**INSTRUCTIONS TO FOLLOW**
From the data below, copy exactly the lines that lie between the one holding "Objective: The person" and the one holding "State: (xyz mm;", including both, and nothing more.

EXERCISE MATERIAL Start Marker

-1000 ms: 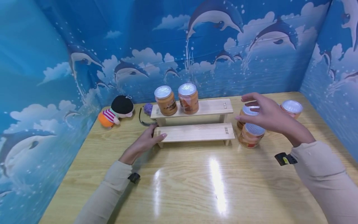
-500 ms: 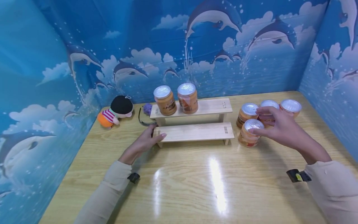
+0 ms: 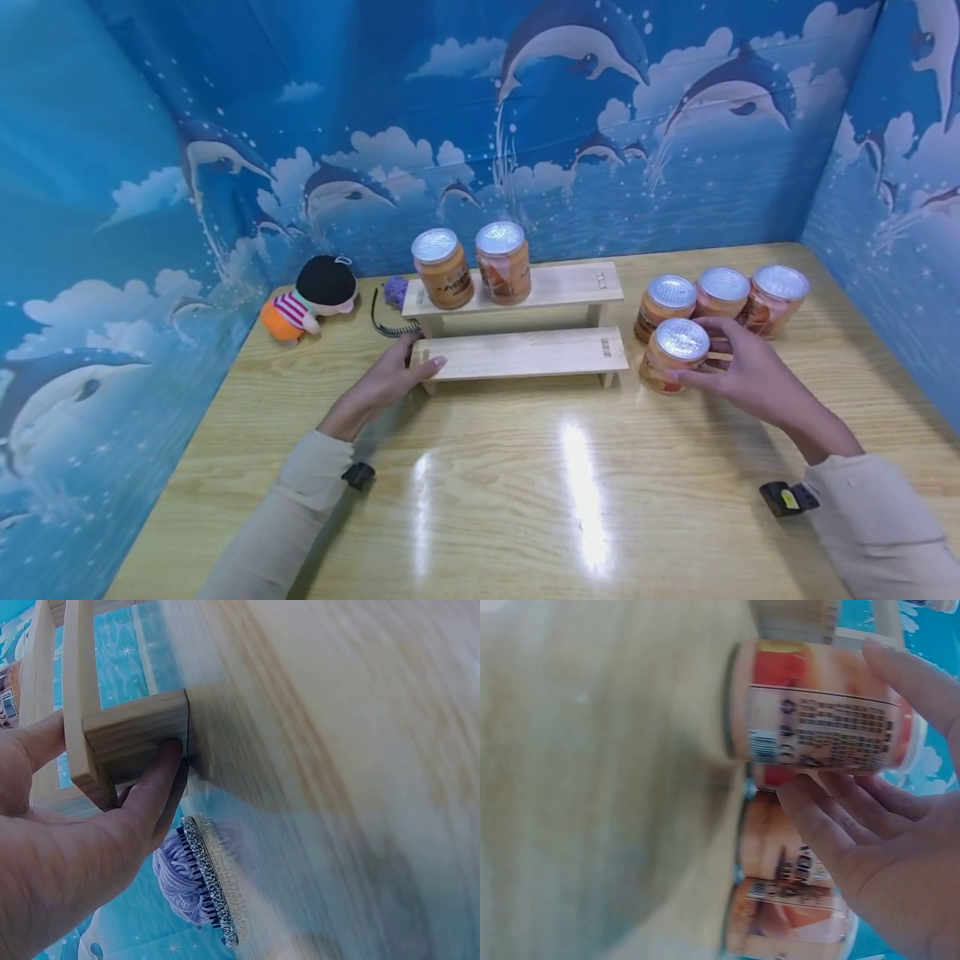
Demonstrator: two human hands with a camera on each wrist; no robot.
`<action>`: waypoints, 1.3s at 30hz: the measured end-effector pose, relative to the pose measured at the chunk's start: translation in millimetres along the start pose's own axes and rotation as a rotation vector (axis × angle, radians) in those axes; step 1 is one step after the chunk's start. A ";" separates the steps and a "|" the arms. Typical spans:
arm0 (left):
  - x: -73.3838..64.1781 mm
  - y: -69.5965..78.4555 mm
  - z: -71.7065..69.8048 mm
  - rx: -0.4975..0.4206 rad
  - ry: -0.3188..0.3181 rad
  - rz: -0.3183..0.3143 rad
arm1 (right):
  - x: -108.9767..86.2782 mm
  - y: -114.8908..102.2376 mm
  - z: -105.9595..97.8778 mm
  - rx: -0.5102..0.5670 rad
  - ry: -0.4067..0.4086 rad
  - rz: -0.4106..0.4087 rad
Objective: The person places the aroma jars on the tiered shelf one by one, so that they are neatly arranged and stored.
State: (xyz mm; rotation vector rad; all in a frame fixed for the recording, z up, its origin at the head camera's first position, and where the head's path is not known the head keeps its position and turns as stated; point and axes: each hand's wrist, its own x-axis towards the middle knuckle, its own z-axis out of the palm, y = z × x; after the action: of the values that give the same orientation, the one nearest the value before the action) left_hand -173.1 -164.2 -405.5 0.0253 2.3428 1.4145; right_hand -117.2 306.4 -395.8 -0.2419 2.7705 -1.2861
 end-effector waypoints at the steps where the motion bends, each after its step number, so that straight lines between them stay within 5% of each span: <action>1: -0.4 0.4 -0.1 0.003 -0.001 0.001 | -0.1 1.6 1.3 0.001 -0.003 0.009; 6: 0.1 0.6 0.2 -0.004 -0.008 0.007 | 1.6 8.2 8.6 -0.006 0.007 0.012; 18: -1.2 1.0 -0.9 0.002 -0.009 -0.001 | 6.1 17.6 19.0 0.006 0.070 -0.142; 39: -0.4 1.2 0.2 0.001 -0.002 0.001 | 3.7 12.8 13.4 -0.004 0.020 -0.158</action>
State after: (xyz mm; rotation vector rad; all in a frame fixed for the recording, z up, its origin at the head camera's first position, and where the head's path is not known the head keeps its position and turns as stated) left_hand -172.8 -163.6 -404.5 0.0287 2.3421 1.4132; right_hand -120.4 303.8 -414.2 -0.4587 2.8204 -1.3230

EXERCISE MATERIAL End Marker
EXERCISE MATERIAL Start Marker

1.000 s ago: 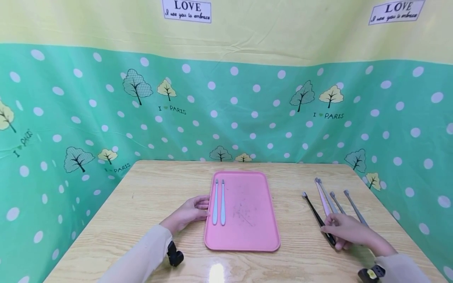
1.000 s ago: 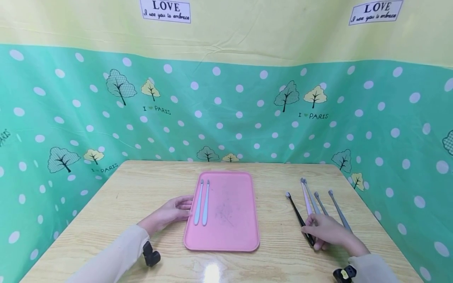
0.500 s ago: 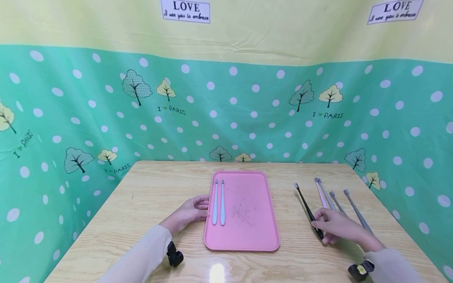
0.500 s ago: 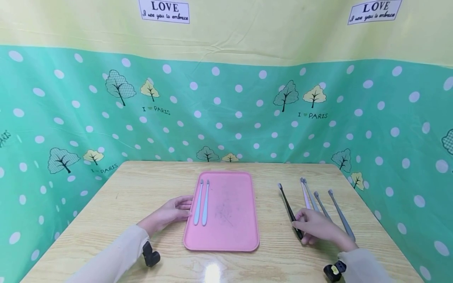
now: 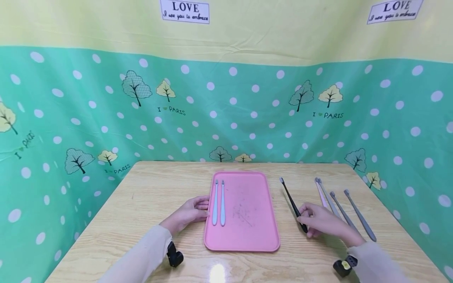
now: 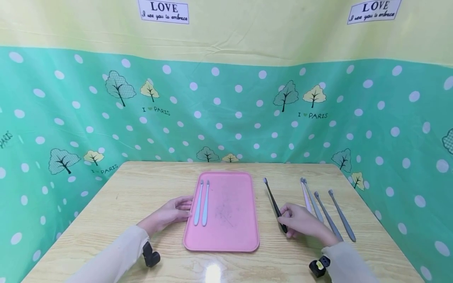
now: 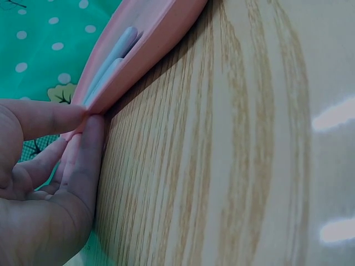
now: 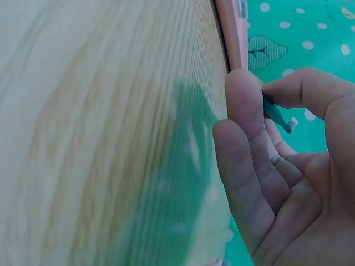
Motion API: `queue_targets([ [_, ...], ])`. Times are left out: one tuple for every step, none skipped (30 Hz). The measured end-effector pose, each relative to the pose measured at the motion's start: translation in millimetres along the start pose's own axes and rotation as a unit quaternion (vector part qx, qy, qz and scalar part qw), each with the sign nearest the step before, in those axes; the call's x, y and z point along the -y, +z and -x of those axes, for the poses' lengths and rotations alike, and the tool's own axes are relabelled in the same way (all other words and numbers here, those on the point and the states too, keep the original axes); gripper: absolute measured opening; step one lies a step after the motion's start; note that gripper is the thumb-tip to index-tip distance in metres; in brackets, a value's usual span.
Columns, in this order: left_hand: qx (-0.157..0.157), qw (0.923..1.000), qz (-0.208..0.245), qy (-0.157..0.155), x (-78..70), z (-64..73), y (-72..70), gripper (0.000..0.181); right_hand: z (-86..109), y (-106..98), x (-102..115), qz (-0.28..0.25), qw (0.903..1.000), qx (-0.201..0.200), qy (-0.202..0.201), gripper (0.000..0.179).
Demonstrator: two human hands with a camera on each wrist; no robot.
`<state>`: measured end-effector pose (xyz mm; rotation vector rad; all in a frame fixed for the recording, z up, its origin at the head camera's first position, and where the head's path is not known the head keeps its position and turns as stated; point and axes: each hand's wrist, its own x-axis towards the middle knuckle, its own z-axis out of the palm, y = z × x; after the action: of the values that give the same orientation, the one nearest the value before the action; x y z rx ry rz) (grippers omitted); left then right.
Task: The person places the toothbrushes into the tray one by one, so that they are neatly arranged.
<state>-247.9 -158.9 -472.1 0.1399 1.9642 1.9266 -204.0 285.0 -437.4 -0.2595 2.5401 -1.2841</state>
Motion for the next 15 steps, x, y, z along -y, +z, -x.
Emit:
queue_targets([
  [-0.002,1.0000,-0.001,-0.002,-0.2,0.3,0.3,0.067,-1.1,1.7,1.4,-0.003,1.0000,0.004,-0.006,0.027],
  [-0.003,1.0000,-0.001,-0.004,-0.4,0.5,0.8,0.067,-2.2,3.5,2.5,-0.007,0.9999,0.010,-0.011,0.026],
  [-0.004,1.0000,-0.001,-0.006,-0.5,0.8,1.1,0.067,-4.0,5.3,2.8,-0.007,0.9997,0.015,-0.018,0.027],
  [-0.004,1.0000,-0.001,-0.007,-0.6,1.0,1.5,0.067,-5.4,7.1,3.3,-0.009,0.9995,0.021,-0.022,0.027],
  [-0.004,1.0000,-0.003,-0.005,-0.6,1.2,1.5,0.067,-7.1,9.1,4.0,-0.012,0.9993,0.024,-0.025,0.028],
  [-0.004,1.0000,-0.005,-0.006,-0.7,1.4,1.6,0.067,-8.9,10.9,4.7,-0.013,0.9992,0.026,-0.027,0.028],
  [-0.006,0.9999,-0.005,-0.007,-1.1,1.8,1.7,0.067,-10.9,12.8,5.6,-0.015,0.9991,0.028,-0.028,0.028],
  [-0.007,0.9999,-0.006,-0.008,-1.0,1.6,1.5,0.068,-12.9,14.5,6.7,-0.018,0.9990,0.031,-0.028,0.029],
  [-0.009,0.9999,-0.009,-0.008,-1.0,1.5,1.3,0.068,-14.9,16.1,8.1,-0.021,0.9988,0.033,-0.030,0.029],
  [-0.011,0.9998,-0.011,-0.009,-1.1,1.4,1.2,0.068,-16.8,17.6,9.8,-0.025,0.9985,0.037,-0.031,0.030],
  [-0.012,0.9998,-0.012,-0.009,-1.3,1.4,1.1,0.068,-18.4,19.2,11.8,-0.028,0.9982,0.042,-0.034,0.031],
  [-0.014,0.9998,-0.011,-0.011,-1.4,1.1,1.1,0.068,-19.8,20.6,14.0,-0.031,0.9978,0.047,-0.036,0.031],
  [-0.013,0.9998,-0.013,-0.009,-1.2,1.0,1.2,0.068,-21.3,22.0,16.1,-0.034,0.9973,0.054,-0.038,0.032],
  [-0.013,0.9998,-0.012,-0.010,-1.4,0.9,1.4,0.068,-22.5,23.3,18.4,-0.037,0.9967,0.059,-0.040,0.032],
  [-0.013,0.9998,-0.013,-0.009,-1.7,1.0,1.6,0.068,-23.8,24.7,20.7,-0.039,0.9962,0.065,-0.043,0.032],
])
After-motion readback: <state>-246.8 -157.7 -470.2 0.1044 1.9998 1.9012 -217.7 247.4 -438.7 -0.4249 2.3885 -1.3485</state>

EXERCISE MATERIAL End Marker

**TASK ANSWER**
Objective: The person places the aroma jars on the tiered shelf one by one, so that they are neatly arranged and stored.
State: (xyz mm; rotation vector rad; all in a frame fixed for the recording, z up, its origin at the head camera's first position, and where the head's path is not known the head keeps its position and turns as stated; point and axes: each hand's wrist, its own x-axis towards the middle knuckle, its own z-axis out of the palm, y = z × x; after the action: of the values that give the same orientation, the one nearest the value before the action) left_hand -173.1 -164.2 -405.5 0.0253 2.3428 1.4145; right_hand -117.2 306.4 -395.8 -0.2419 2.7705 -1.2861

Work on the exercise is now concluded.